■ **Task objective**: Extract, without alteration, each line from the start of the listing to the line bearing "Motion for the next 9".

■ **Data under study**:
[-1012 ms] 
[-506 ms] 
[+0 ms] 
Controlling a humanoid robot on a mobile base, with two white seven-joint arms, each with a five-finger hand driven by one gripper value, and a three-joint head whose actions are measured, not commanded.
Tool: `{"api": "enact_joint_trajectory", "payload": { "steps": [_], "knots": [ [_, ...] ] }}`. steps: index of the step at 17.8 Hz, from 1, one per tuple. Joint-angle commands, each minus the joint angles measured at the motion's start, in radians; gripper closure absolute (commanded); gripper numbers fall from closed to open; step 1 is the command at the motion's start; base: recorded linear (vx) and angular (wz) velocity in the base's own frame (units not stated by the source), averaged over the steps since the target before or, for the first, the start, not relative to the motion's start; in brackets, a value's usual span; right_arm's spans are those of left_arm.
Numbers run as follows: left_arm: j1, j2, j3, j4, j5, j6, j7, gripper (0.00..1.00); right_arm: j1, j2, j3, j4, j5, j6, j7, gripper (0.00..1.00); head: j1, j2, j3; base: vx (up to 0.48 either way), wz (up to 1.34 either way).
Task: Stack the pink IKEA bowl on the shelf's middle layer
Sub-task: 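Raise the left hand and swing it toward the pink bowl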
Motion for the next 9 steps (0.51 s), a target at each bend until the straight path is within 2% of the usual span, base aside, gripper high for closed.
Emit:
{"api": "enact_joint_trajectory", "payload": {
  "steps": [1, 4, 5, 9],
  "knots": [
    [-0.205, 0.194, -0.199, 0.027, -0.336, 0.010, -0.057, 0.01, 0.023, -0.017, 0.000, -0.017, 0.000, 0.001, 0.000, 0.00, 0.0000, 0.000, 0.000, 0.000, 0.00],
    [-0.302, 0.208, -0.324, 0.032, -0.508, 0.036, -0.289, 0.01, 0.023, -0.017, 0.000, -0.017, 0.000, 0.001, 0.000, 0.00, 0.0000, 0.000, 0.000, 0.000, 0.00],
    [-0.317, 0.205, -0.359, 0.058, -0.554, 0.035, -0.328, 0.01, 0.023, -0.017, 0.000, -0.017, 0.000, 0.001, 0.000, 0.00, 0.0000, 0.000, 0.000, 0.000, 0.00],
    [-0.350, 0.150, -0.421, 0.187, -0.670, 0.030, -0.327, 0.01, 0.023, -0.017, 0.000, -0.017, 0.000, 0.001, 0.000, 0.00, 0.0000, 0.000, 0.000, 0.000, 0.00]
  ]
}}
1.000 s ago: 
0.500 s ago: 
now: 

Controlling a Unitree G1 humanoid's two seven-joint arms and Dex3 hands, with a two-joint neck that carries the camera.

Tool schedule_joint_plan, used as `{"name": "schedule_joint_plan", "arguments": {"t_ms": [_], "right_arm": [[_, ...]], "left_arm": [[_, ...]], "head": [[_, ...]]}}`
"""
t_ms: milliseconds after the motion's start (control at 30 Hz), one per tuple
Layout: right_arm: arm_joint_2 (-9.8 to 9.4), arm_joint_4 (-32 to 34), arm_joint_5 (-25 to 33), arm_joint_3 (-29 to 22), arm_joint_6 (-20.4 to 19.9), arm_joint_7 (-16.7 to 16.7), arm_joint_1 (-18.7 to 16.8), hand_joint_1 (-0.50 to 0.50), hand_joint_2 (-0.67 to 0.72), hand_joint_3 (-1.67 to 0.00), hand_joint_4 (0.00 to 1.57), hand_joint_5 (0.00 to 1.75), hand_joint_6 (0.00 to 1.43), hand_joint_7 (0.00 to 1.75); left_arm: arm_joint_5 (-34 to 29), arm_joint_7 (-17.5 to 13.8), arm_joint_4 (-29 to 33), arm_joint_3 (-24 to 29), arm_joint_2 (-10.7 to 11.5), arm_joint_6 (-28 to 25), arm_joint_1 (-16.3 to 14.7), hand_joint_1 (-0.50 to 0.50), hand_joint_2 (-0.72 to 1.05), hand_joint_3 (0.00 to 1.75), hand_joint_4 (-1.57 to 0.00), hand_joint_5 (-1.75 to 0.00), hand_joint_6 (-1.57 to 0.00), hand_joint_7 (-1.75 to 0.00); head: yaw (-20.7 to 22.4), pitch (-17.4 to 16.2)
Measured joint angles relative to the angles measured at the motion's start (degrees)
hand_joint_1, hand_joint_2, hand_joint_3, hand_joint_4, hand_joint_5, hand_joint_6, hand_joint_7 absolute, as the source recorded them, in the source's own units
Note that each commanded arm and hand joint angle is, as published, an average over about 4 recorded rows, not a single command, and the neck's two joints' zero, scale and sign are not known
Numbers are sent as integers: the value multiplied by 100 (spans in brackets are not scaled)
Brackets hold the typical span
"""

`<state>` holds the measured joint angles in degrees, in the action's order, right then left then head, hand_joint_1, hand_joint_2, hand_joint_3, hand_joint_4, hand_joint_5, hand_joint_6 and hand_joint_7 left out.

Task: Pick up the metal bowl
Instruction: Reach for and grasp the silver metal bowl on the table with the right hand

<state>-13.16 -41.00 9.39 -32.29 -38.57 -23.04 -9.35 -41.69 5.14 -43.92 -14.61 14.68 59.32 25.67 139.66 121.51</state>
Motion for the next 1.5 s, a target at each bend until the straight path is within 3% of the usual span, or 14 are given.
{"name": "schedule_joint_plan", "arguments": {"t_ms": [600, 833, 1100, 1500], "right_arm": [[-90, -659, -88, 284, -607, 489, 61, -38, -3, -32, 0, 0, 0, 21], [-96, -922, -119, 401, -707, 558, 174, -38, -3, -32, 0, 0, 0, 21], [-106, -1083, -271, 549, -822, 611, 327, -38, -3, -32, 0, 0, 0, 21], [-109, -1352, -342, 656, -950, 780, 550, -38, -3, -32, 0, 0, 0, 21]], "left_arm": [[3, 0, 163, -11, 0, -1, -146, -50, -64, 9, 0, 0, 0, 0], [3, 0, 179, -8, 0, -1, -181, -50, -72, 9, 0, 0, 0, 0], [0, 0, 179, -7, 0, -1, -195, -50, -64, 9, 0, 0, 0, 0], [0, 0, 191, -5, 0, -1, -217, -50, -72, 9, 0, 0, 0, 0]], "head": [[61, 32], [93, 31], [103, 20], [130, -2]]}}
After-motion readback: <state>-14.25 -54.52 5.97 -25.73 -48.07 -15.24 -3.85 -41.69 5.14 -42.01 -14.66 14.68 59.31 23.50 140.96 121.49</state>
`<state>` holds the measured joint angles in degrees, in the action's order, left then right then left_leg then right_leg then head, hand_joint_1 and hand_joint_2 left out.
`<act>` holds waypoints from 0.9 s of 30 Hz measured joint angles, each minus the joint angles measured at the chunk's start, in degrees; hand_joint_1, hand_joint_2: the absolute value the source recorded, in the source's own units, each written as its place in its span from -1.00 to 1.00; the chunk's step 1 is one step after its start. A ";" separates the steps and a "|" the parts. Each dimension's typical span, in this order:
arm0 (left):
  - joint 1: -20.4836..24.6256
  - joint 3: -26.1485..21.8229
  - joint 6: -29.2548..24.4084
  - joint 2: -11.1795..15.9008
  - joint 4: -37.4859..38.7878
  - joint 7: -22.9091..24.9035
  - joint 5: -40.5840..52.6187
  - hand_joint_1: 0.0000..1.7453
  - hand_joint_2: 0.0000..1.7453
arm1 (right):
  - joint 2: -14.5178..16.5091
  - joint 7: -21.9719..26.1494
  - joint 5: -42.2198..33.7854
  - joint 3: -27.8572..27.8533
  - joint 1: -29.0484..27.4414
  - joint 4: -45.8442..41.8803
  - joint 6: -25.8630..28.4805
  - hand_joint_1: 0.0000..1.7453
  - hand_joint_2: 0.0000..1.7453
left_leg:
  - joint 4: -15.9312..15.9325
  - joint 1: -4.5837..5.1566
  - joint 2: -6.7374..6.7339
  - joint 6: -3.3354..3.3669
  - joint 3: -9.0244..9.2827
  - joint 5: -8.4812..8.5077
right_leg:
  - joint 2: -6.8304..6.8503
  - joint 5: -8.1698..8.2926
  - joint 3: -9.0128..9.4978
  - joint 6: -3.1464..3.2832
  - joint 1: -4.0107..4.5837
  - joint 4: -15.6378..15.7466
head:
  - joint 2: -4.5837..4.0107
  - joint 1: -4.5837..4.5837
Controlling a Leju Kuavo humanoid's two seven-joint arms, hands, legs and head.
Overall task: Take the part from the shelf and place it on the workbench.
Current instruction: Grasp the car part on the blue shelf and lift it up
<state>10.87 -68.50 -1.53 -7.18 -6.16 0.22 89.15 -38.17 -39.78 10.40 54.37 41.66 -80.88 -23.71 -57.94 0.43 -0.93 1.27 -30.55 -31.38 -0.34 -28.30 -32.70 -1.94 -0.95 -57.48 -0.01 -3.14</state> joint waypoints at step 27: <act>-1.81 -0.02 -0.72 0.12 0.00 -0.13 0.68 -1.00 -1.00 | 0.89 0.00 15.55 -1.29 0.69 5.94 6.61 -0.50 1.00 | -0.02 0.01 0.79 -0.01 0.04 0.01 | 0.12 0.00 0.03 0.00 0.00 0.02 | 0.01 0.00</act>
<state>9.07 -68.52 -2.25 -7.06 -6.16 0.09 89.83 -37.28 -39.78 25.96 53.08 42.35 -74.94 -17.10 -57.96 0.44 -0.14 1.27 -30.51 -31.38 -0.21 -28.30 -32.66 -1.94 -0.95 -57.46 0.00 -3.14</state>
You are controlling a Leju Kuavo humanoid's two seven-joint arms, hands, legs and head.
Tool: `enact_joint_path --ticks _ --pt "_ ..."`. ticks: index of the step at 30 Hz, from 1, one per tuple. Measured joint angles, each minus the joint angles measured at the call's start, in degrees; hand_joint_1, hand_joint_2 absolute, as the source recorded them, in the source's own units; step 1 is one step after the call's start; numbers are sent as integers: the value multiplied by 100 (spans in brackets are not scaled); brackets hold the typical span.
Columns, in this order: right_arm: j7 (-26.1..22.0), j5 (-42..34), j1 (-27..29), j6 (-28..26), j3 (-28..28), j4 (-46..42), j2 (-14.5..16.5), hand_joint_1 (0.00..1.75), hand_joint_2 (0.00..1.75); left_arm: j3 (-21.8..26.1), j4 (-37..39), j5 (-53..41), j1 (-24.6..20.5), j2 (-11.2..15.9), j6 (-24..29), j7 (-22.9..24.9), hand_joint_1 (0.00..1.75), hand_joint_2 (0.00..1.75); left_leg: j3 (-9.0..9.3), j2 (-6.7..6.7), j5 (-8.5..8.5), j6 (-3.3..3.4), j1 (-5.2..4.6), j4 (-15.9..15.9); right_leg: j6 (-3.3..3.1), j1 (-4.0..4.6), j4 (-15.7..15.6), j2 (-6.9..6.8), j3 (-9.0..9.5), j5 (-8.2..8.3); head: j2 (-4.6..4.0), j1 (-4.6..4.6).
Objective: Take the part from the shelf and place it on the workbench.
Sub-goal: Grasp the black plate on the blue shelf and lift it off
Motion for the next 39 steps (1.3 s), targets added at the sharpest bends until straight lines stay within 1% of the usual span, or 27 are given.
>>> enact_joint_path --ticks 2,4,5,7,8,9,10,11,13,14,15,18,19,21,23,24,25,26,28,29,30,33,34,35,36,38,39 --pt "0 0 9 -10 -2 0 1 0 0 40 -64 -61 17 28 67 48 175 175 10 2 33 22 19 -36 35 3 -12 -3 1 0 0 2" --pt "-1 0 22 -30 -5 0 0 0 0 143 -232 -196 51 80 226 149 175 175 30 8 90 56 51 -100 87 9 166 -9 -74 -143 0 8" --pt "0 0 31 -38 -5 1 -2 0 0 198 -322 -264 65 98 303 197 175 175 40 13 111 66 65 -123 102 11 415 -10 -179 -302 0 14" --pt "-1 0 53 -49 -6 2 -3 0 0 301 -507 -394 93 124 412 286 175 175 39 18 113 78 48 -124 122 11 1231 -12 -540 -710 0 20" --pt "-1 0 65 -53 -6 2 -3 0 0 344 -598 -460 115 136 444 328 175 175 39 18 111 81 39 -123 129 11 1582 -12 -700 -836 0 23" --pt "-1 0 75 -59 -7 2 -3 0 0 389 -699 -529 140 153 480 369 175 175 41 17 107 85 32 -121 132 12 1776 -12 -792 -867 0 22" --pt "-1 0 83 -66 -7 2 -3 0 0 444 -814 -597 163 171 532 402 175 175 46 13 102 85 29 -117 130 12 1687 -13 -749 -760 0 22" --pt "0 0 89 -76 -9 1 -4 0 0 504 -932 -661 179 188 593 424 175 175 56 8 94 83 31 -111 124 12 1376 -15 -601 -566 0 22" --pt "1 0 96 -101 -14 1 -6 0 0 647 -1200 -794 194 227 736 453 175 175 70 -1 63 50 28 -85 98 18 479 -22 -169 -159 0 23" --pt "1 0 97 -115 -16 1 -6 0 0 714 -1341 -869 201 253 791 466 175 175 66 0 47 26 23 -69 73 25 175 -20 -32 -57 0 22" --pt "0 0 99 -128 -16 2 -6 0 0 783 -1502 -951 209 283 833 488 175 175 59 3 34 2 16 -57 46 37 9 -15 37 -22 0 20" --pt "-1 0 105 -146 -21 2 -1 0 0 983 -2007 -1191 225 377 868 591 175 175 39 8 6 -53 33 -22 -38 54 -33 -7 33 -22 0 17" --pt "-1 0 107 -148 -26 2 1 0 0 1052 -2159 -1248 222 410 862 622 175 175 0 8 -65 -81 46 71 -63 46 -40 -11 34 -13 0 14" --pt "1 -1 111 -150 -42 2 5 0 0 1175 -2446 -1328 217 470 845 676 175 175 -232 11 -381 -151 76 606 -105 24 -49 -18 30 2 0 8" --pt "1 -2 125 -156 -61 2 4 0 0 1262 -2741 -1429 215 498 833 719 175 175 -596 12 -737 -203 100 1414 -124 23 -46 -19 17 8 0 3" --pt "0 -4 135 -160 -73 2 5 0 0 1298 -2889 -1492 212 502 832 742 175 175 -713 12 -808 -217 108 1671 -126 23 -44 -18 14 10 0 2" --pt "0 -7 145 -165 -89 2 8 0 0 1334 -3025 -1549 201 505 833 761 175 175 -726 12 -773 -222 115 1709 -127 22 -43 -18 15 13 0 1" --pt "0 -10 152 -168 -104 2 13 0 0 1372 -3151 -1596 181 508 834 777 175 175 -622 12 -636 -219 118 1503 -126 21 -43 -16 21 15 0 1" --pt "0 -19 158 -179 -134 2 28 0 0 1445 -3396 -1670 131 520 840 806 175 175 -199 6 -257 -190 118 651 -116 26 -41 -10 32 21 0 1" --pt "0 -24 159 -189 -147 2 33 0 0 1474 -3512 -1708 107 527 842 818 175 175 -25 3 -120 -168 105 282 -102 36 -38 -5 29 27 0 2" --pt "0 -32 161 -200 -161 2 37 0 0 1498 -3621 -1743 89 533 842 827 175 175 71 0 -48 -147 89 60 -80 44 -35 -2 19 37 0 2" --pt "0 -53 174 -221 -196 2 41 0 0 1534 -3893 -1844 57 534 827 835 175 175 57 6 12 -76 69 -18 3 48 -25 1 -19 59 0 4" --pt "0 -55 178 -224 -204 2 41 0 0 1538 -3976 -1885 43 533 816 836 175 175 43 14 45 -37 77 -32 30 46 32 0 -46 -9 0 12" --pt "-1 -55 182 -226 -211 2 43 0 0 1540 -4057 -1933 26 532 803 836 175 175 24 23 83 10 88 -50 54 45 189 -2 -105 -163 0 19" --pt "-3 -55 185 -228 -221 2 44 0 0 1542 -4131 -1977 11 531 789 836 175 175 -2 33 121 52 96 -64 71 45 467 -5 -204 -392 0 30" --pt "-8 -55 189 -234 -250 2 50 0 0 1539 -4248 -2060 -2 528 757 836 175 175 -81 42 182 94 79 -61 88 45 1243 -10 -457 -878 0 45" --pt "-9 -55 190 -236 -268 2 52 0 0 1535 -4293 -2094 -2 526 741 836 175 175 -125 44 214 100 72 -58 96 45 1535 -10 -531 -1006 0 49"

■ **Result of this task**:
[-1012 ms] 
[-506 ms] 
[+0 ms] 
Controlling a humanoid robot on a mobile base, with two white seven-joint arms, each with a five-finger hand driven by one gripper value, and a three-joint head whose actions are measured, not commanded.
Tool: `{"api": "enact_joint_trajectory", "payload": { "steps": [_], "knots": [ [_, ...] ] }}`. steps: index of the step at 17.8 Hz, from 1, one per tuple. Joint-angle commands, each minus the joint angles measured at the motion's start, in radians; gripper closure absolute (commanded); gripper numbers fall from closed to open; step 1 is the command at the motion's start; base: recorded linear (vx) and angular (wz) velocity in the base's own frame (units not stated by the source), averaged over the steps since the target before or, for the first, the start, not relative to the motion's start; in brackets, a value's usual span; right_arm's spans are those of left_arm.
Numbers run as follows: left_arm: j1, j2, j3, j4, j5, j6, j7, gripper (0.00..1.00); right_arm: j1, j2, j3, j4, j5, j6, j7, gripper (0.00..1.00); head: j1, j2, j3; base: vx (up to 0.48 either way), wz (up to 1.34 either way).
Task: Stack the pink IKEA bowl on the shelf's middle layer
Sub-task: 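Raise the left hand and swing it toward the pink bowl
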Motion for the next 9 steps (0.51 s), a target at each bend until the straight path is within 2% of the usual span, base aside, gripper high for closed.

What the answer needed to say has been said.